Search code examples
c++arduinoarduino-unoarduino-idearduino-c++

How to convert hex UTF-16 char to string in arduino


I'm working on a function to correctly display Arabic words on the display/LCD. (Arabic letters have four different modes.) I have an array of Arabic letters (Map array) in different states. After recognizing the alphabet in Arabic, I need to re-align the letters. My question is how do I put the Unicode characters through the table (Map Table) to a String variable (pBuffer)?

For example: To write the word باب you need to select the letter from Map table and place it in a String to send to the display/LCD.

...
const unsigned char Map[][5] PROGMEM = {

     /* code, isolated, initial, medial, final */
    {0x0621, 0xFE80, 0x0000, 0x0000, 0x0000 },  //1 /* HAMZA ء*/
    {0x0622, 0xFE81, 0x0000, 0x0000, 0xFE82 },  //2/* ALEF_MADDA آ*/
    {0x0623, 0xFE83, 0x0000, 0x0000, 0xFE84 },  //3/* ALEF_HAMZA_ABOVE أ*/
    {0x0624, 0xFE85, 0x0000, 0x0000, 0xFE86 },  //4/* WAW_HAMZA ؤ*/
    {0x0625, 0xFE87, 0x0000, 0x0000, 0xFE88 },  //5/* ALEF_HAMZA_BELOW إ*/
    {0x0626, 0xFE89, 0xFE8B, 0xFE8C, 0xFE8A },  //6/* YEH_HAMZA ئ*/
    {0x0627, 0xFE8D, 0x0000, 0x0000, 0xFE8E },  //7/* ALEF ا*/
    {0x0628, 0xFE8F, 0xFE91, 0xFE92, 0xFE90 }   //8/* BEH ب*/
};

String pBuffer;
pBuffer += ((char)(Map[7][4]));
pBuffer += ((char)(Map[6][6]));
pBuffer += ((char)(Map[7][3]));

u8g2.setCursor(5, 20);
u8g2.print(pBuffer);
...

Unfortunately the above method used does not work. How do I select characters from the "Map" table above and put them together in a String variable?


Solution

  • First, I must suggest that you look up the UTF-8 values for those Arabic characters. Arduino and u8g2 both support UTF-8 encoding but not UTF-16. It is much more straightforward to solve this problem when starting with an array of UTF-8 values.
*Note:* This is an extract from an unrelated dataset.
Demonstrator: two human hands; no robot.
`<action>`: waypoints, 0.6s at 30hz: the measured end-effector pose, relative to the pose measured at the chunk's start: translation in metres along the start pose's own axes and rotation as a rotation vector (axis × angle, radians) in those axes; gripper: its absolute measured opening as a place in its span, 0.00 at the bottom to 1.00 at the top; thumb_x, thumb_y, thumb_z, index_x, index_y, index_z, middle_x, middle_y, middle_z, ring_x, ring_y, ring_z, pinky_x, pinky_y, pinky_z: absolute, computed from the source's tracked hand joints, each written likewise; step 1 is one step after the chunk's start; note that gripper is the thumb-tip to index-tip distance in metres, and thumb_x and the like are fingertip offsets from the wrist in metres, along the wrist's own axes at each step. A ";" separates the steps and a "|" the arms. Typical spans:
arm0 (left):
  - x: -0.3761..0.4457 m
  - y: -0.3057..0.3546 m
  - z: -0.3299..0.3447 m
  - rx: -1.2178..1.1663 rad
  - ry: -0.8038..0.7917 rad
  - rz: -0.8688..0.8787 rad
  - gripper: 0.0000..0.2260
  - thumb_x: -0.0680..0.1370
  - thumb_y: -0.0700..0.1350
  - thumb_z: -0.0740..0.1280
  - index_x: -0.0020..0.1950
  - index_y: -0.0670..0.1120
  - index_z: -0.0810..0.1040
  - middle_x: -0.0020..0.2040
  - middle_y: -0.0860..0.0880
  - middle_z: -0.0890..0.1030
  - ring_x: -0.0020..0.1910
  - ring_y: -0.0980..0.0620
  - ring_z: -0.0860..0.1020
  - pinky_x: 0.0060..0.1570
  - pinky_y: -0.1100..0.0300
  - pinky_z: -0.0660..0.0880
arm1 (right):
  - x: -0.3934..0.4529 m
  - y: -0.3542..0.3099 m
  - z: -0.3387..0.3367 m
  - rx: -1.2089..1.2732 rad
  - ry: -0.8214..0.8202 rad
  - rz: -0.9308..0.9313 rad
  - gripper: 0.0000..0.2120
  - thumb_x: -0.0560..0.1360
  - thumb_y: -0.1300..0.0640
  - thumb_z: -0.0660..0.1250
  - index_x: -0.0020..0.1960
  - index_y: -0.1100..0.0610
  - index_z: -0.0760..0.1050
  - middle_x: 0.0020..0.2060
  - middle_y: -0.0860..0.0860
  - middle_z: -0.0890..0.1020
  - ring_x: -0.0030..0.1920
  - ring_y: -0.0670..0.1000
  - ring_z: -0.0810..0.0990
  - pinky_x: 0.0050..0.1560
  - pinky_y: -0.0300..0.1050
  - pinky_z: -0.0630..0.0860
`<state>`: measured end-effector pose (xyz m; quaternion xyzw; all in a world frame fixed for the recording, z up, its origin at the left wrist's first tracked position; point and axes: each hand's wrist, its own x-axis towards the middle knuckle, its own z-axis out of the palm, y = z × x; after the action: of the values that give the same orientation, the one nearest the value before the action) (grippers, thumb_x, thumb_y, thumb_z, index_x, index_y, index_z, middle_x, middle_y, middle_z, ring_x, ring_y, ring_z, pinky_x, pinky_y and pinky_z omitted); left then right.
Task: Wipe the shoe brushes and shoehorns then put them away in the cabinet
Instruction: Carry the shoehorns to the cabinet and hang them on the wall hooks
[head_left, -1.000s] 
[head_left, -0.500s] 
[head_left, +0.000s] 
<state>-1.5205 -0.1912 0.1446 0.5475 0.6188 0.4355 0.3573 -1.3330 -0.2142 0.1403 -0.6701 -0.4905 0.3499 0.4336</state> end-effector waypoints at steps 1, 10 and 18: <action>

    For UTF-8 characters, the compiler can convert code points inside string literals for you:

    String character = u8"\u0628"; // ب
    

    Internally that string will contain two bytes that represent "ب" in UTF-8. A single char is not enough storage space for any Arabic character in UTF-8 or UTF-16, so you must use an array (char*) or a String.

    The Arduino IDE allows you to just write Unicode character literals directly in the code too:

    String character = "ب";
    

    As long as the source code is saved in UTF-8 format, the string will be the same as above with the u8"\u0628" value.
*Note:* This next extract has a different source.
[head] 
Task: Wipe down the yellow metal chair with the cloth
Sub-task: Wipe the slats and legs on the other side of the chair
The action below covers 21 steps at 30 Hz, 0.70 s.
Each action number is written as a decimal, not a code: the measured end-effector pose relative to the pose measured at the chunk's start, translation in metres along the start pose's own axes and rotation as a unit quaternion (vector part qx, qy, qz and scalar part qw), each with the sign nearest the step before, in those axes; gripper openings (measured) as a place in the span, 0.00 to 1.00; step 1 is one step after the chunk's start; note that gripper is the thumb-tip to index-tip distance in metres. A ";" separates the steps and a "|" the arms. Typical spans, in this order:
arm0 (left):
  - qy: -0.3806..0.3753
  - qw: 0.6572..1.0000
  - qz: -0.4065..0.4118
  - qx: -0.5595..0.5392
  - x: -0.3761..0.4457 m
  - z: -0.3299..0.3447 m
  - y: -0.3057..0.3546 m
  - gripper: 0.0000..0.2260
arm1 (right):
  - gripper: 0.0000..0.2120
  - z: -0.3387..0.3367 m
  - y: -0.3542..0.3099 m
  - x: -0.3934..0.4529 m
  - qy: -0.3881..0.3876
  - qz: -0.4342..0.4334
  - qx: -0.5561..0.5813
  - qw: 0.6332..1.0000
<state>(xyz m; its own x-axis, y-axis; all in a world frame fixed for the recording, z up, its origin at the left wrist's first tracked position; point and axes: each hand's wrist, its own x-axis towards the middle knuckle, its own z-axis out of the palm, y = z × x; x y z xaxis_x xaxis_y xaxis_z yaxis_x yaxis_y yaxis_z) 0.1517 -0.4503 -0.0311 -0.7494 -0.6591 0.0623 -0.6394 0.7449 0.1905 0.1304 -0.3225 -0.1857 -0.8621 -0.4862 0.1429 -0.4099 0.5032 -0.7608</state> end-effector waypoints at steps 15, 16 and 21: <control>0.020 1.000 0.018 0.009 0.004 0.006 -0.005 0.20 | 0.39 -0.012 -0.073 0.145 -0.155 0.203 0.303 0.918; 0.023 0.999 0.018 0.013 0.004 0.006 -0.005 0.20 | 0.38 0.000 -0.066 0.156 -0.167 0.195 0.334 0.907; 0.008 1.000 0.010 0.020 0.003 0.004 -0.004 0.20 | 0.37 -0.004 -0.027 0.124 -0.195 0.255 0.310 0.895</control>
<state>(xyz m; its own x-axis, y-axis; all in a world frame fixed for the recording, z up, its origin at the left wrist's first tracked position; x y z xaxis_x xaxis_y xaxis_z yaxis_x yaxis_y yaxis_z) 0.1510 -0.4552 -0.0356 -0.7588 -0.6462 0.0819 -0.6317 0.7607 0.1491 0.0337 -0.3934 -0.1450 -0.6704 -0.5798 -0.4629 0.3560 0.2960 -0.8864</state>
    You could rewrite your character map to use a String, and then just type in the Arabic characters literally or using the code point method: (using accented latin characters for example here)

    const String Map[][5] PROGMEM = {
      {"a", "à", "á", "A", "Á"},
      {"e", "è", "é", "E", "É"}
    };
    

    Of course the String will use more than 2 bytes to store those characters, so you can save space by storing the characters as 16-bit integers, but you will have to do some conversion before-hand.

    A Unicode code point is not actually the binary representation that you will see in the character buffer. U+0628 = ب but the actual binary representation is 0xD8A8. That this the value you should store in the Map, not the codepoint (0x0628) like you have already.

    const uint16_t Map[][5] PROGMEM = {
      {0xD8A8, ..., ..., ...},
      ...
    };
    

    If you use String for your map, you can easily build strings from it:

    String output = Map[i][2] + Map[j][3] + Map[k][4];
    

    If you use uint16_t, then you have to split the integer value into two bytes to add a character:

    uint16_t v = Map[i][j];  // v = 0xD8A8 for example
    char lo = v & 0xFF;   // The D8 part of 0xD8A8, lo = 0xD8
    char hi = v >> 8;     // The A8 part of 0xD8A8, hi = 0xA8
    String output = String(hi) + String(lo); // output = {0xA8, 0xD8}
    

    Lastly, you will have to convert the String to a char* buffer for using with U8g2::drawUTF8(). You can do that by using output.c_str() to get the underlying char* buffer.